▶ TASK BRIEF:
Starting at the line with "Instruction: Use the" and ending at the line with "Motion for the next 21", print exactly the lines of the entries below. Pictures do not belong in the copy.

▶ STUDY MATERIAL:
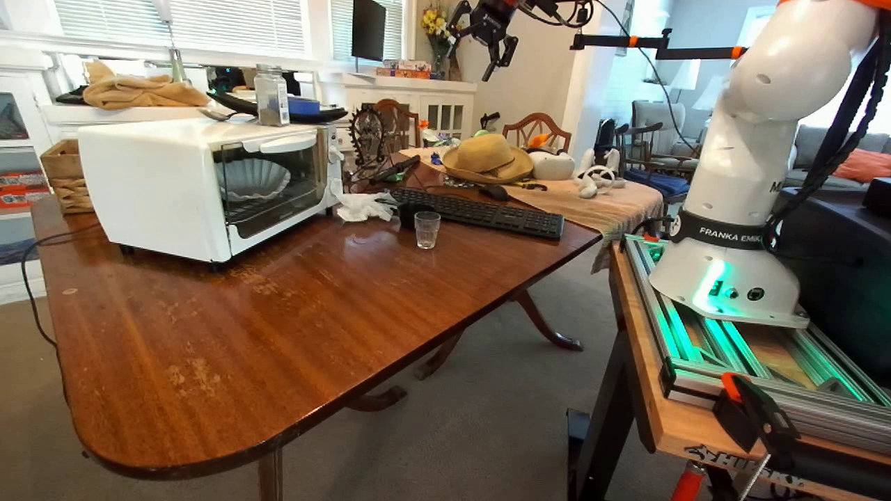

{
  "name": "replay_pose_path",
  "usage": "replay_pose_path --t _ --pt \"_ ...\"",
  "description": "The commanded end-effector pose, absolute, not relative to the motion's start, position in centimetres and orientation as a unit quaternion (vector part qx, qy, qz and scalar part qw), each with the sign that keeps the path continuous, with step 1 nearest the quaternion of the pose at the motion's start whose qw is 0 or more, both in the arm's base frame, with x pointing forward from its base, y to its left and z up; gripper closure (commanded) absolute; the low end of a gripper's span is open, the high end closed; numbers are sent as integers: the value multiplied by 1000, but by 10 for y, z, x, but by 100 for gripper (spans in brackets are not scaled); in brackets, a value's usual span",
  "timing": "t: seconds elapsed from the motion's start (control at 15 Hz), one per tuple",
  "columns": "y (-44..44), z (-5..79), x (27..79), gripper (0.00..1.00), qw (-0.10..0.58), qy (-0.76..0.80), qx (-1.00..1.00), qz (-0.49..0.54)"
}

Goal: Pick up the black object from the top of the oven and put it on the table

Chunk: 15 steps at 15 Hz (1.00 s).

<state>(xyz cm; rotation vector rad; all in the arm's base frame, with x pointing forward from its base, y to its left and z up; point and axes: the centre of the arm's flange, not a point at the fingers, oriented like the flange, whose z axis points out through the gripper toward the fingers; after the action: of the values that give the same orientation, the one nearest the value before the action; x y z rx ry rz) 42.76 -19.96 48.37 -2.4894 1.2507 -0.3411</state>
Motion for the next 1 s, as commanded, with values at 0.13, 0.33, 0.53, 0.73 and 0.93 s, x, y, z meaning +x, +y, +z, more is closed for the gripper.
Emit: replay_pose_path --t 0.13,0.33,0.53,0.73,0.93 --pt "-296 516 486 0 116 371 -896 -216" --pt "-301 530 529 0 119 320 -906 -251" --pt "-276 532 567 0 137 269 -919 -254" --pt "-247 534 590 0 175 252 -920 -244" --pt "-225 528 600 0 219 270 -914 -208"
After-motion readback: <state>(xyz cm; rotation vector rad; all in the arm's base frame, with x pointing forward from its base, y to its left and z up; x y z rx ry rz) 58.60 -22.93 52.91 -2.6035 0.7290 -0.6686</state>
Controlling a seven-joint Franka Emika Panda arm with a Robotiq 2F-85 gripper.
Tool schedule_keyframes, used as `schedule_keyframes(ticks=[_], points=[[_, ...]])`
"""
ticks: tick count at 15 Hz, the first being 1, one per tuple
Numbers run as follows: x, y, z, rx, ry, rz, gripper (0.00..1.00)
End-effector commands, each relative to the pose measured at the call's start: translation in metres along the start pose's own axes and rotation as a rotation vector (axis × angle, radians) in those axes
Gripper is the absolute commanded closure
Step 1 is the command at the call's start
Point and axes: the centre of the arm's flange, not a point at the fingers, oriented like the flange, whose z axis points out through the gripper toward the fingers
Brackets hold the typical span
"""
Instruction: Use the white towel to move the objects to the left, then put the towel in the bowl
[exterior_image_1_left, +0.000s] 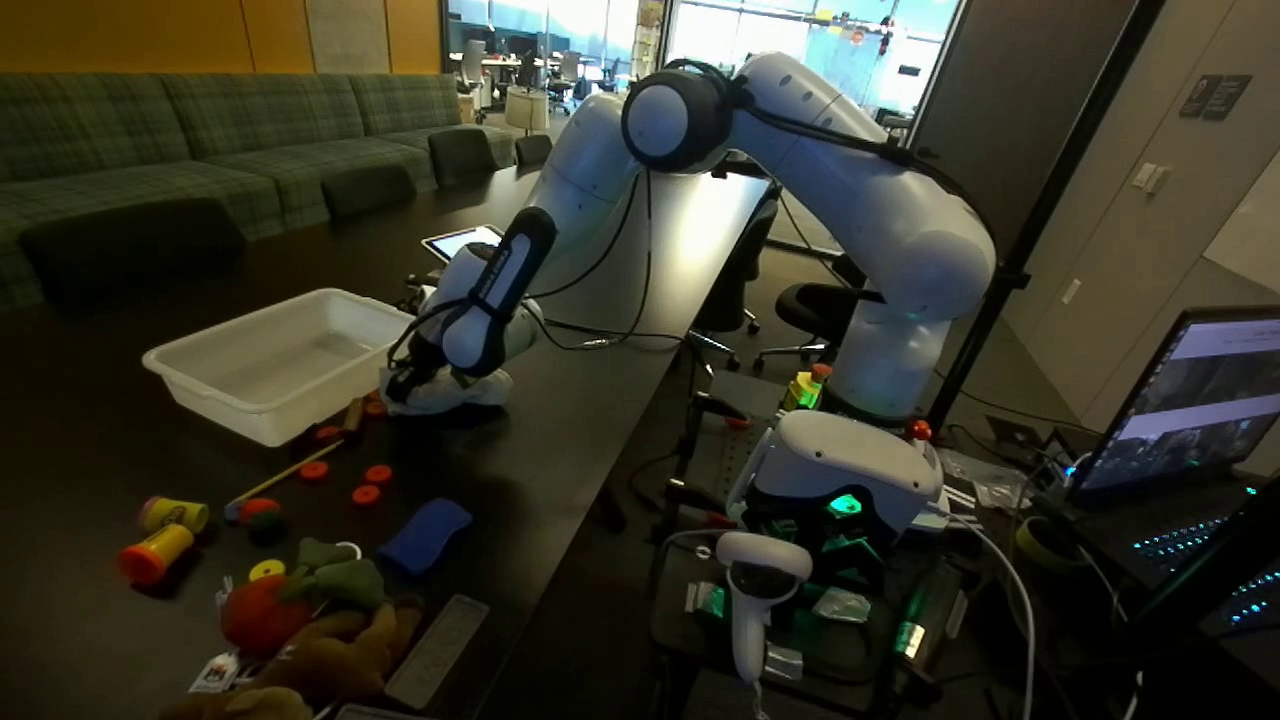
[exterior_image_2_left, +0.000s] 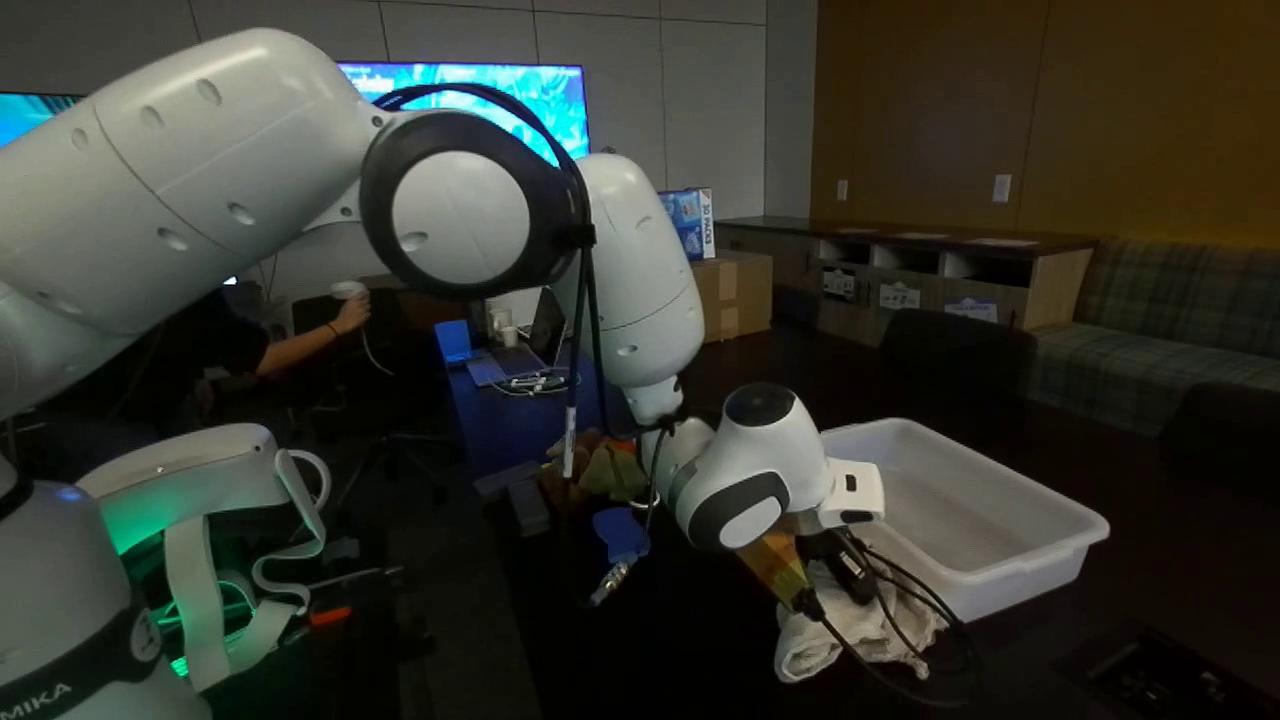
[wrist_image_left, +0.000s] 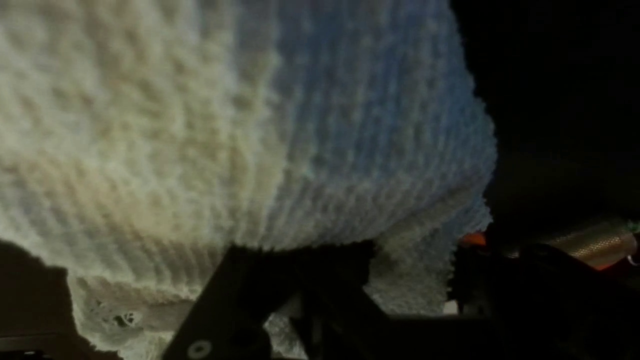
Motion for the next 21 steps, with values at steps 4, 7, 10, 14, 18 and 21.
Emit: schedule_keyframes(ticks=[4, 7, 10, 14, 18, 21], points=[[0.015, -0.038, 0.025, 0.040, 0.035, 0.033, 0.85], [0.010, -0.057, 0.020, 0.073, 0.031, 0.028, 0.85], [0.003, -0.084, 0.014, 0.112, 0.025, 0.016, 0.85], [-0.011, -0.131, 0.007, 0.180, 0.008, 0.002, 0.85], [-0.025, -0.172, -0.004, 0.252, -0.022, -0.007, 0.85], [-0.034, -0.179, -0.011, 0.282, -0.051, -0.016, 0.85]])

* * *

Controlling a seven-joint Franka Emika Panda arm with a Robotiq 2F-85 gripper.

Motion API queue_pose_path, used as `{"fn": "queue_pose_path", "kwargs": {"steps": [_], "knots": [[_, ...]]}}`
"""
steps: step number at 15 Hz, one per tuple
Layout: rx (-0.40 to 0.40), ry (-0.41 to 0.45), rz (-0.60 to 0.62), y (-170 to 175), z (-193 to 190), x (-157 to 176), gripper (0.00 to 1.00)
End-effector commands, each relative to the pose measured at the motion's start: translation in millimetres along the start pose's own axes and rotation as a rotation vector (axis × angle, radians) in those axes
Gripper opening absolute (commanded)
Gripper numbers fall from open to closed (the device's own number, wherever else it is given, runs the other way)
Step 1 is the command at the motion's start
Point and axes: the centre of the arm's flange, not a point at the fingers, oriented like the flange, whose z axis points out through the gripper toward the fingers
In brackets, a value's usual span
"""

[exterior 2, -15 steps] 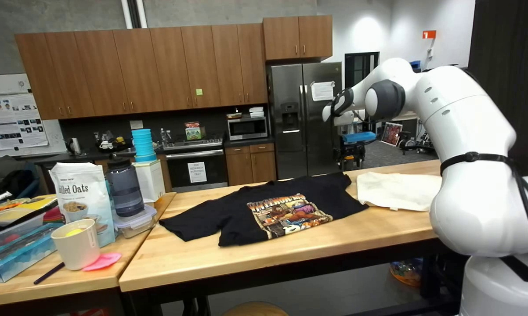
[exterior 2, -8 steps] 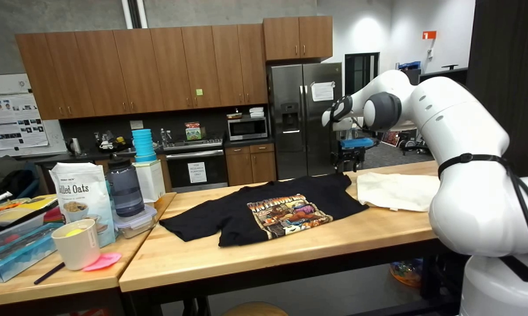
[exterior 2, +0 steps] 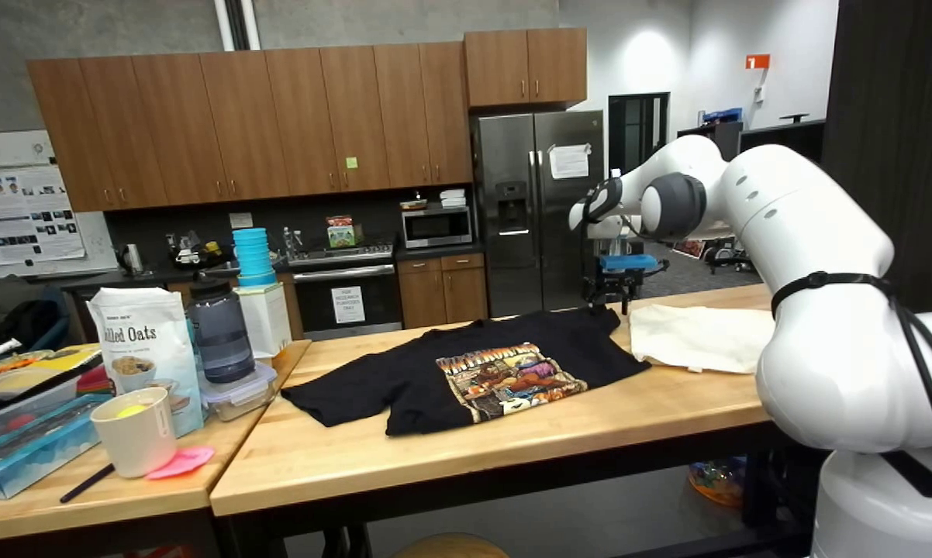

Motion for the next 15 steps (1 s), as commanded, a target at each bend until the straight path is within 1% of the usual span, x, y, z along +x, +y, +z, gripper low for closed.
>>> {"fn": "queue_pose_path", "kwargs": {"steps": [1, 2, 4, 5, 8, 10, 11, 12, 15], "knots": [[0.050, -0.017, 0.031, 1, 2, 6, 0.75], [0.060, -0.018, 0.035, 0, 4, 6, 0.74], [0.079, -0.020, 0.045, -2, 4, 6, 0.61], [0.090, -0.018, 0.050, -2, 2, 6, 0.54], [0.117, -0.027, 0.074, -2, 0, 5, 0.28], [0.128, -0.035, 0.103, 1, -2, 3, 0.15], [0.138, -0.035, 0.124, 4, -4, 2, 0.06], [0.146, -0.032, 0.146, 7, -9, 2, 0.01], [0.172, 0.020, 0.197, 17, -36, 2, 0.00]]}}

▶ RESULT FOR THIS TASK:
Instruction: Use the white towel to move the objects to the left, then put the towel in the bowl
[exterior_image_1_left, +0.000s] 
[exterior_image_2_left, +0.000s] 
[wrist_image_left, +0.000s] 
Motion for the next 21 steps, with values at steps 4, 7, 10, 14, 18 and 21.

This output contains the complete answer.